Omaha needs to be warned!!!


----------



## thcri RIP

Trakternut said:


> Omaha needs to be warned!!!



Bobcat and SnoOps together in Omaha     Yeah you better call the City Police


----------



## Bobcat

Trakternut said:


> Omaha needs to be warned!!!



Yup. With SnoOps in town, air quality will be diminished.


----------



## Deadly Sushi

Well a few things will happen.... Dominos will become more profitable and SnoOps will wake the neighbors in the hotel with his snoring!


----------



## Bobcat

Erik said:


> Omaha puts you about 2 hours North of me.
> which direction you going after that?



Interstates to ABQ, then J routes to MHT. Will return to start working south through KS, OK, and TX in Oct.


----------



## jpr62902

Enjoy Albuquerque, Roberto.  Those Sandia Mountains should be beautiful right about now.


----------



## Bobcat

More interested to see if my house is still standing. As far as the Sandias, I have an unobstructed view from my back yard overlooking the Rio Grande.


----------



## jpr62902

Show off.


----------



## Trakternut

thcri said:


> Bobcat and SnoOps together in Omaha     Yeah you better call the City Police



I sorta had The National Guard in mind.



Bobcat said:


> Yup. With SnoOps in town, air quality will be diminished.

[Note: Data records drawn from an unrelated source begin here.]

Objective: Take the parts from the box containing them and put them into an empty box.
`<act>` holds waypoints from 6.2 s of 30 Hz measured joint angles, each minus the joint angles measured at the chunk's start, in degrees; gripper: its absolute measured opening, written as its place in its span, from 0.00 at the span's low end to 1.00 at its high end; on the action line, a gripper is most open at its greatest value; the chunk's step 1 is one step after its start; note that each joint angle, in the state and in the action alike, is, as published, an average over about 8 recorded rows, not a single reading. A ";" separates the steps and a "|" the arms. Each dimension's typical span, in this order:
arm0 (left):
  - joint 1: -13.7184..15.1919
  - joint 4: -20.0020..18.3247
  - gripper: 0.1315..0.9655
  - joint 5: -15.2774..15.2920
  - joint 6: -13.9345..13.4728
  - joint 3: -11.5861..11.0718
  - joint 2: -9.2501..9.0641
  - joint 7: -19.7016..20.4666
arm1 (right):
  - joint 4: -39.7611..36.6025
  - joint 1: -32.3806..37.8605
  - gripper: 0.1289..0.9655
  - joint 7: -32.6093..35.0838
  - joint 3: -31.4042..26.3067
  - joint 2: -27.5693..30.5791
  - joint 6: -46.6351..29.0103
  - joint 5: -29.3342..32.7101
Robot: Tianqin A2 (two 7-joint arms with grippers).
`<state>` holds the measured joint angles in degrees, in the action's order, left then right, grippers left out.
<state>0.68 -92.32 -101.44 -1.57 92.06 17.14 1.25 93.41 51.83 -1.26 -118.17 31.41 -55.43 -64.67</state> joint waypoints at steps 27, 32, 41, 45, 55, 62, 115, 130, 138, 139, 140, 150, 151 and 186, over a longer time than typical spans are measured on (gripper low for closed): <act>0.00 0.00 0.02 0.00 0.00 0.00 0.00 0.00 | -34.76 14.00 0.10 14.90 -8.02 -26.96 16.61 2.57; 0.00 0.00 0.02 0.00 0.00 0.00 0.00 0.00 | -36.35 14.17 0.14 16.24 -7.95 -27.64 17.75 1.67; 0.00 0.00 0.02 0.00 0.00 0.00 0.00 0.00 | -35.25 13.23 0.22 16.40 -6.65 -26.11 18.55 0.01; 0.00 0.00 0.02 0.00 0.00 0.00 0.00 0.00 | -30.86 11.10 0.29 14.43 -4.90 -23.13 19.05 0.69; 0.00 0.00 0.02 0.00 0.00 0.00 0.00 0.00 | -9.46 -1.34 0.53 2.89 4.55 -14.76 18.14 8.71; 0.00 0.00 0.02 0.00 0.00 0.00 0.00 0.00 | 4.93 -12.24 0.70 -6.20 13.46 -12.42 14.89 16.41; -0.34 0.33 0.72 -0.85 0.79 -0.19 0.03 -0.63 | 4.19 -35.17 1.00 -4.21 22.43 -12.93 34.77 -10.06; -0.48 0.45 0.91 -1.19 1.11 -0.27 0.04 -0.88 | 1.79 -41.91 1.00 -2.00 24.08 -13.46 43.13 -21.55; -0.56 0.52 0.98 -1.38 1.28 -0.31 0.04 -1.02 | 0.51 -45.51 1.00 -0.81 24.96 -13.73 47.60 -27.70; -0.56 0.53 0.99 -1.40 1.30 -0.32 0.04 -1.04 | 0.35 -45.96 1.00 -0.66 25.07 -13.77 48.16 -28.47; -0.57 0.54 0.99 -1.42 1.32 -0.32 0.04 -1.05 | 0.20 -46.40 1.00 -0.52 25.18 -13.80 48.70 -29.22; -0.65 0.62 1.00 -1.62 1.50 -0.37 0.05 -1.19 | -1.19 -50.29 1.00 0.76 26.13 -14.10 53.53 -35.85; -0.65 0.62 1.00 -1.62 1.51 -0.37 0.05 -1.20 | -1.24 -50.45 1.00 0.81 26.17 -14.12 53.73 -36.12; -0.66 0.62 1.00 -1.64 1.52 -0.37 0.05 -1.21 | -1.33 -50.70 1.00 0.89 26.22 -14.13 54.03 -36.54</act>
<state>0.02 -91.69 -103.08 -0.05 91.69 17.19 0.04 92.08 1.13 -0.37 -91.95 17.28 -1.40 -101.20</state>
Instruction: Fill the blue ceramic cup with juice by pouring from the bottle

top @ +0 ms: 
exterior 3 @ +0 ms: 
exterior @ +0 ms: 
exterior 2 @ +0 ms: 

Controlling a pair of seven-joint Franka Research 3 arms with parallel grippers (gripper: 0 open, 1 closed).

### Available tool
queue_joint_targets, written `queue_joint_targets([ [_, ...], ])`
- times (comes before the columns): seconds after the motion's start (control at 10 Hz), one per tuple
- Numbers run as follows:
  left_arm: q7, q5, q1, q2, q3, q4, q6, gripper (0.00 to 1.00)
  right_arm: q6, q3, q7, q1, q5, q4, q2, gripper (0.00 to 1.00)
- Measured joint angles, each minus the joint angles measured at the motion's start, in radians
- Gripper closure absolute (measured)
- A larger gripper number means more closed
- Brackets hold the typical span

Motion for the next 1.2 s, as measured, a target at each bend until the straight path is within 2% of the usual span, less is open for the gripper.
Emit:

How I know!  It's been almost 2 years since he was here and we just got our ozone layer back.



Deadly Sushi said:


> Well a few things will happen.... Dominos will become more profitable and SnoOps will wake the neighbors in the hotel with his snoring!



This, from a guy who had to sleep with one eye open......................


----------



## Erik

Bobcat said:


> Interstates to ABQ, then J routes to MHT. Will return to start working south through KS, OK, and TX in Oct.


 
drop me a line when you're in NE Ks if you want to meet up for a meal.


----------



## Bobcat

Back from NH...now on to the CA/OR border starting tomorrow morning.

Anyone know if the new bypass road/bridge over Boulder Dam is open yet? Last time I was through there it was still under construction. I'll be pulling a 20ft cargo trailer and wondering if I have to go around.

Planned route...
ABQ to Kingman
Kingman to Fallon (possible detour through Wellington)
Fallon to Weed.


----------



## mbsieg

Bob is going to get some weed!!!!!!!!!!!!!!!!!!!!!!!!!!!!!!!!!!


----------



## Bobcat

No, no. I am going to Weed.




No, that doesn't sound right either.

I will be in Weed later this week.

Eh, still doesn't sound good.

Screw it, heading for Yreka or Shasta instead.


----------



## pirate_girl

[ame="http://www.youtube.com/watch?v=ngC187sQZD8"]YouTube - Dire Straits - So Far Away[/ame]


----------



## Deadly Sushi

Bobcat said:


> No, no. I am going to Weed.
> 
> 
> 
> 
> No, that doesn't sound right either.
> 
> I will be in Weed later this week.
> 
> Eh, still doesn't sound good.
> 
> Screw it, heading for Yreka or Shasta instead.


 
Isnt Shasta a pop / cola / carbonated beverage?


----------



## Bobcat

Yup, that's the place. Seems not too far from Mt. Shasta, in the Lassen Volcanic National Park, a hot spring bubbling carbon dioxide breached the surface under a strawberry patch. After it cooled, what was left was a strawberry flavored carbonated pool of liquid, now known as Shasta Strawberry Soda. They have since expanded to over a dozen different flavors.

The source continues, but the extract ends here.